My intuition tells me its an additional measure to give us more control in training the model, but I want a proper answer and evidence to solidify my understanding.

• Just pointing out a misconception in the question: It is not true that gradient descent with a fixed learning rate will converge, even for a convex function. Consider $f(x) = x^2$ with learning rate 10 and starting point $2$. The sequence of iterates is $-38, 722, \ldots$. Generally you need a condition like $\eta < 2/L$, where $L$ is the Lipschitz coefficient Commented Jul 26 at 2:12
• @ChrisCundy by η do you mean the learning rate? I was accustomed to alpha so trying to confirm. Commented Jul 26 at 5:01
• Yes, 𝜂 is another variable typically used for the learning rate Commented Jul 26 at 16:29

In short, there are two major reasons:

1. The optimization landscape in parameter space is non-convex even with convex loss function (e.g., MSE). Therefore, you need to do small update steps (i.e., the gradient scaled by the learning rate) to find a suitable local minimum and avoid divergence.
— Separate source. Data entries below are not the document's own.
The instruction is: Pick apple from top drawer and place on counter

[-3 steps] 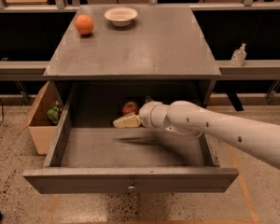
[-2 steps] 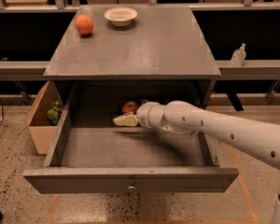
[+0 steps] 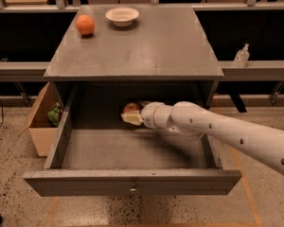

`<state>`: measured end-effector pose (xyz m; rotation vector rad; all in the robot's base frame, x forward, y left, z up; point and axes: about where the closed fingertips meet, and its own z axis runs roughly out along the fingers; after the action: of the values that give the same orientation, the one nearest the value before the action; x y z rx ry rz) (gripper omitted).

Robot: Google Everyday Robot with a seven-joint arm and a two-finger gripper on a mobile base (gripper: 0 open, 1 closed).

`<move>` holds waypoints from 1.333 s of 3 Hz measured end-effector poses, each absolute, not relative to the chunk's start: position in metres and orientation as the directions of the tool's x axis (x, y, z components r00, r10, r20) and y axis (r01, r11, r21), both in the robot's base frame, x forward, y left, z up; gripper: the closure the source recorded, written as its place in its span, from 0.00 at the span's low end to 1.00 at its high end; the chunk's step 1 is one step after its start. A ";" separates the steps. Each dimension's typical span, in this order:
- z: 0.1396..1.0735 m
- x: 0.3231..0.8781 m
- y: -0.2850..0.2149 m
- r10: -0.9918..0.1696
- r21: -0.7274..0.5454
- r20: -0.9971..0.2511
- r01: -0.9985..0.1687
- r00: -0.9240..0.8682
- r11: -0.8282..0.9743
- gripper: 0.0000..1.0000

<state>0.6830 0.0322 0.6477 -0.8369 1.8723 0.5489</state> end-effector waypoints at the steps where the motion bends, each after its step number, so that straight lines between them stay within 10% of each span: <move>1: 0.695 0.647 0.023 -0.287 0.020 -0.924 -0.783 -0.252 0.622 0.88; 4: 0.872 0.556 -0.033 -0.272 0.035 -0.938 -0.840 -0.214 0.541 1.00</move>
Offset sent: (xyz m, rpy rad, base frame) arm -0.1711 -0.0634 0.1887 0.1231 0.0952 0.1230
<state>0.5561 -0.0328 0.8720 -0.9303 1.7559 0.6947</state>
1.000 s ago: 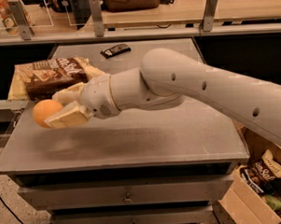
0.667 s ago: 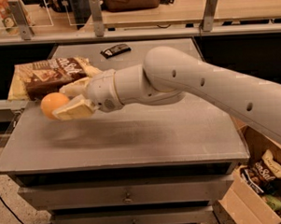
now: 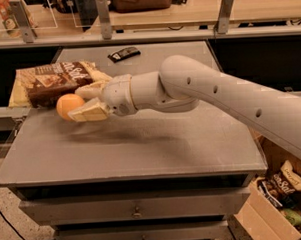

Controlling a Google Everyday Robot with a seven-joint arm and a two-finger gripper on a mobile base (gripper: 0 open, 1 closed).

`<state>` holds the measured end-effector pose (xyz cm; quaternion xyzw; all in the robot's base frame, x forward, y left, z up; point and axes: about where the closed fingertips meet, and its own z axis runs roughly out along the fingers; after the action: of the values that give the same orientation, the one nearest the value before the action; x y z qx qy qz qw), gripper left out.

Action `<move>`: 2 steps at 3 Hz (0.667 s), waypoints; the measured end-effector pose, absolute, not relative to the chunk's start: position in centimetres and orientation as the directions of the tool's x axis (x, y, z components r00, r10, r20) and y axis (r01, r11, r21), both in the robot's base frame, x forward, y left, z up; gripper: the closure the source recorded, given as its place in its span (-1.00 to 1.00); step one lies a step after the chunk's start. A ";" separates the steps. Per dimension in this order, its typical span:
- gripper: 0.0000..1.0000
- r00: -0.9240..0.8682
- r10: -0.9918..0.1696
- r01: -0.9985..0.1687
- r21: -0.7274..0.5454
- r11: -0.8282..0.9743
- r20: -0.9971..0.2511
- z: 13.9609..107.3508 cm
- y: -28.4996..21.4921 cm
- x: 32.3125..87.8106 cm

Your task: Move orange near brown chip bag

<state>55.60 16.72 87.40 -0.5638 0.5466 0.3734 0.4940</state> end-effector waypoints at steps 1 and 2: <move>0.19 0.130 -0.256 -0.980 -0.163 0.113 -0.958 86.7 16.6 57.0; -0.30 0.133 -0.269 -0.976 -0.173 0.131 -0.954 86.4 16.7 58.2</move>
Offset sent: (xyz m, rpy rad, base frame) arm 0.0436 -0.0042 -0.0132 -0.0284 -0.0316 -0.0825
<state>58.23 16.70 86.42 -0.5581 0.5575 0.3504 0.5049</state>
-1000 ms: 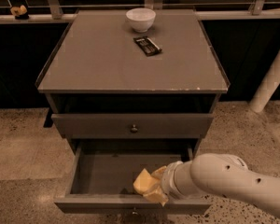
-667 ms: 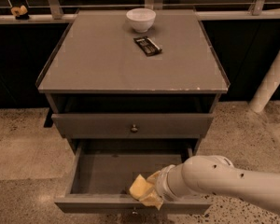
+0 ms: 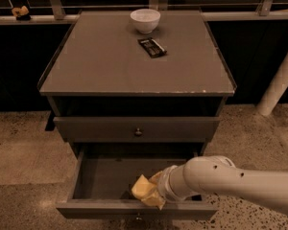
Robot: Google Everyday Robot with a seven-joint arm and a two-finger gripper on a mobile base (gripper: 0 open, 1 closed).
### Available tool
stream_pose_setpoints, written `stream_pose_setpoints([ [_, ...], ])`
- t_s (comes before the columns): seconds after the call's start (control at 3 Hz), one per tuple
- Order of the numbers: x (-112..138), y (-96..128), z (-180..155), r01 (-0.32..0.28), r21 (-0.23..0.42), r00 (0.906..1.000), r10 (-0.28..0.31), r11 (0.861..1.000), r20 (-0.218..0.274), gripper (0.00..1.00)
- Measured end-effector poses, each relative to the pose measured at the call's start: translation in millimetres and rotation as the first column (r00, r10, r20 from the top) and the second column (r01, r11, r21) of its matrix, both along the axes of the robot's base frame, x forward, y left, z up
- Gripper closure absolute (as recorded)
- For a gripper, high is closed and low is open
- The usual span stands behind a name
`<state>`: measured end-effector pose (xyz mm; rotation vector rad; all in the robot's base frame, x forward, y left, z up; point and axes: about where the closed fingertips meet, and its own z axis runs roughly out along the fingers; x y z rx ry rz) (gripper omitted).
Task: Place sponge into middle drawer
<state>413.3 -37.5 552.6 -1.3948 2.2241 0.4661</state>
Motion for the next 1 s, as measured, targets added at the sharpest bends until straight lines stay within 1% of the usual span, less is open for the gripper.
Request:
stream_pose_setpoints([
  [0.33,42.4,7.1,-8.5,0.035,-0.018,0.9963,-0.034,0.999,0.079,1.0],
  [0.67,83.1,9.7,-12.6,0.075,-0.027,0.9811,-0.069,0.997,0.181,1.0],
  [1.0,105.3,14.9,-7.2,0.09,-0.009,0.9675,-0.086,0.996,0.238,1.0],
])
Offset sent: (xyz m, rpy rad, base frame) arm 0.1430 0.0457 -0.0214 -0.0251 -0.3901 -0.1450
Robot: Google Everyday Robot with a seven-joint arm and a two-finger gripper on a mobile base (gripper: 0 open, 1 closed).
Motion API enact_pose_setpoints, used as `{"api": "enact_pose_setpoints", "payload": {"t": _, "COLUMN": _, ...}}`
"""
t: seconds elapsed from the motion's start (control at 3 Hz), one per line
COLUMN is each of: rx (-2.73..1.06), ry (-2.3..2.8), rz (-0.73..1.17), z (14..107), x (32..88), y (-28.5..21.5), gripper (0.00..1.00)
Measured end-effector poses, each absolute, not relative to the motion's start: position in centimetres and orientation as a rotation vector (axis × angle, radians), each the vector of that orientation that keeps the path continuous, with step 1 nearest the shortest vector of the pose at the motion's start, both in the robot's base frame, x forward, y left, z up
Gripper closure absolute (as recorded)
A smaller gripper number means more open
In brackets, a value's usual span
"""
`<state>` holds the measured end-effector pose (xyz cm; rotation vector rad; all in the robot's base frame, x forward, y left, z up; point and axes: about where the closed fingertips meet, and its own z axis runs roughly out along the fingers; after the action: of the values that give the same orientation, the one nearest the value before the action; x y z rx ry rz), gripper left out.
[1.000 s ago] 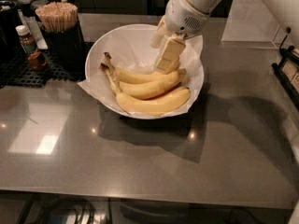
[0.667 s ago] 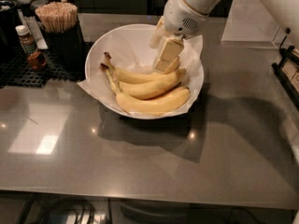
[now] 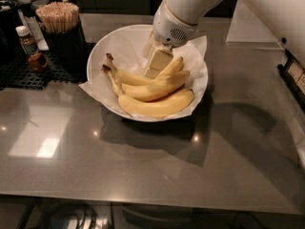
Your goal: Pick banana from white bowl
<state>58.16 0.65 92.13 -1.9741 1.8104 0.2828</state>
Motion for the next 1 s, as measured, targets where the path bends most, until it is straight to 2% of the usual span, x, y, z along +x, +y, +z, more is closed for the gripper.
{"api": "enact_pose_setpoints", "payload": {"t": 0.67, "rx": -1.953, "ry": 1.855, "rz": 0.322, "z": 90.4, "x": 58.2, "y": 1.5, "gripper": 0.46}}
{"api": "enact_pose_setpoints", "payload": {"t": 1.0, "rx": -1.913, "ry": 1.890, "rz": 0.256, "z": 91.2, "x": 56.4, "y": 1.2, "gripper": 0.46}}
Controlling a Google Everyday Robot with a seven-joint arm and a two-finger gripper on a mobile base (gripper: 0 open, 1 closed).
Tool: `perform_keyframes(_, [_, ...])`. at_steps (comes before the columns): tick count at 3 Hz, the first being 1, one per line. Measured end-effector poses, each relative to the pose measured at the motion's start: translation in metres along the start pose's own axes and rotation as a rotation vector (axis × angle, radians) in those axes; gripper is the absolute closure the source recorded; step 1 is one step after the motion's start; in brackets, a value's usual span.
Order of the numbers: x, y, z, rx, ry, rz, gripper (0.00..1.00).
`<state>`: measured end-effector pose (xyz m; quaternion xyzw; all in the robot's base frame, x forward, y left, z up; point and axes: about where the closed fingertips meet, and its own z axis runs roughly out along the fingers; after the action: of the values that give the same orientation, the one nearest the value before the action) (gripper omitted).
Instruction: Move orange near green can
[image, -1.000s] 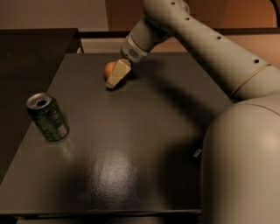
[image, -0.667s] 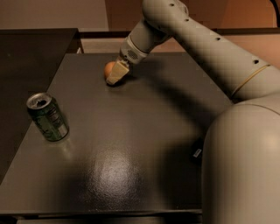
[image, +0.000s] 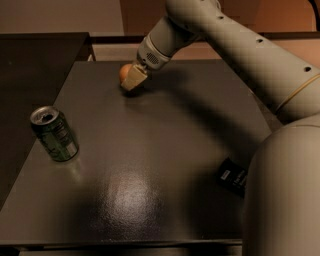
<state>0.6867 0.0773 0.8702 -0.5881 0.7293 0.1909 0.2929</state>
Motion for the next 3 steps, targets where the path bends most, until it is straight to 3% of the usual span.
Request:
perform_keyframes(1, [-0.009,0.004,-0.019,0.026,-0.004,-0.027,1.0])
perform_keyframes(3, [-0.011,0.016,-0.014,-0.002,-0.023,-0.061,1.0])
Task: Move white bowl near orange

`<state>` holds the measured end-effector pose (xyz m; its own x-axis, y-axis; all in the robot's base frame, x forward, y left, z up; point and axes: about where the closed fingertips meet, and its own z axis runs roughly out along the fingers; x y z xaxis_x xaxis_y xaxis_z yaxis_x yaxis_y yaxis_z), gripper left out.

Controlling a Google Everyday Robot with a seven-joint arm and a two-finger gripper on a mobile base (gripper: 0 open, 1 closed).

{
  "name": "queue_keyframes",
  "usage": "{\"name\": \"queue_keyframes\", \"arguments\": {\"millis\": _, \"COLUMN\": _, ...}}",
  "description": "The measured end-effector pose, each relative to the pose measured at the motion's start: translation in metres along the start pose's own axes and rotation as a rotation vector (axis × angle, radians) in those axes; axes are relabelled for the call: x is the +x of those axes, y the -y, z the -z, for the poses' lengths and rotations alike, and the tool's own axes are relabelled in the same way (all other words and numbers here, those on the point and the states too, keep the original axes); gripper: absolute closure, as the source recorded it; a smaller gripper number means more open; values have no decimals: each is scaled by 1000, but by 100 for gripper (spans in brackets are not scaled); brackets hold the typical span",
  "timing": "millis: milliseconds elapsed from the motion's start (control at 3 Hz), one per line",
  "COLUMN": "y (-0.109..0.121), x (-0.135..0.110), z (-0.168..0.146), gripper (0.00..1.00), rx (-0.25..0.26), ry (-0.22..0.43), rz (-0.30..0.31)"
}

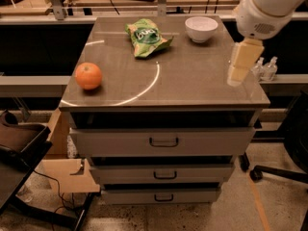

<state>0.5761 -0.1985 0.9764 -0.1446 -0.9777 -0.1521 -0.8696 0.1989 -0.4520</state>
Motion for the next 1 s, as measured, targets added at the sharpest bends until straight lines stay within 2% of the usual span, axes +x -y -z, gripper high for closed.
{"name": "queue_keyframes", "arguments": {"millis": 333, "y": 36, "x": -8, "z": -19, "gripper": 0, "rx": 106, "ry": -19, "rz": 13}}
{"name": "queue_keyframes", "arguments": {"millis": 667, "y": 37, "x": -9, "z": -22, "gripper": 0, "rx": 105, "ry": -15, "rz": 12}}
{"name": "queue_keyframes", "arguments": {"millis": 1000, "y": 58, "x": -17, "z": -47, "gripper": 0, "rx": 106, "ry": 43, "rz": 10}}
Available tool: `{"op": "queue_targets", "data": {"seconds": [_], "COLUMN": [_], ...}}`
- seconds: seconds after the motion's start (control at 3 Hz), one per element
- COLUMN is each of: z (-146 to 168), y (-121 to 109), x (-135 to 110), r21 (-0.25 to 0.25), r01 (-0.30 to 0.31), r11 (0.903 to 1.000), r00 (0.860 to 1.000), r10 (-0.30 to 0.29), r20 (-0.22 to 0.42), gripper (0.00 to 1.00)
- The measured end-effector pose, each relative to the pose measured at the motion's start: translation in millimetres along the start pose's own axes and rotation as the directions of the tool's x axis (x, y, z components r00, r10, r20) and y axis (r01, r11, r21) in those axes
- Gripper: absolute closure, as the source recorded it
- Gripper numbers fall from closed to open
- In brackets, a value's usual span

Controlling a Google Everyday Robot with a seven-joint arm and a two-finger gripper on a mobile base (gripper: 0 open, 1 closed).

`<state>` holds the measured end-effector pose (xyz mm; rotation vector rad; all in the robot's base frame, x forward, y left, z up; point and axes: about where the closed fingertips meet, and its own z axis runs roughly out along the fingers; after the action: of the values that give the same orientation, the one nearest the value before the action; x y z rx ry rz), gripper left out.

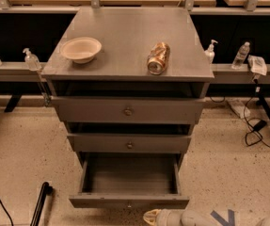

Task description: Close bottom drawer

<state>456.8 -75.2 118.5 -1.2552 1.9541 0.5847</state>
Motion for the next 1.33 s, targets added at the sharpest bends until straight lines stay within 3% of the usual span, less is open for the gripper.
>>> {"op": "queue_targets", "data": {"seconds": [0.67,1.0,1.33], "z": [12.6,27.9,27.5], "y": [-28.9,-53.1,-52.0], "x": [-2.4,-11.0,-10.7], "r21": [0.087,0.108,0.108], "r01": [0.053,0.055,0.055], "r11": [0.9948,0.9926,0.9926], "r00": [0.998,0.998,0.998], "r10": [-0.054,-0.06,-0.06], "r20": [0.012,0.035,0.035], "gripper": [1.0,1.0,1.0]}}
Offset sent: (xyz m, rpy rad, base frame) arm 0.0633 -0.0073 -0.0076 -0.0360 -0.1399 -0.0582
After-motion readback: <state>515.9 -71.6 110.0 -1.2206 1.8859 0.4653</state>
2. The gradient is estimated on a batch of samples, which does not represent the full let's say "population" of data. Even by using batch gradient descent, which uses the full dataset each step, the resulting gradient does not point in the direction of the true gradient. So you need to introduce a step size (i.e., the learning rate.) Moreover, at least in principle, it is possible to correct the gradient direction by including second order information (e.g., the Hessian of the loss w.r.t. parameters) although it is usually infeasible to compute.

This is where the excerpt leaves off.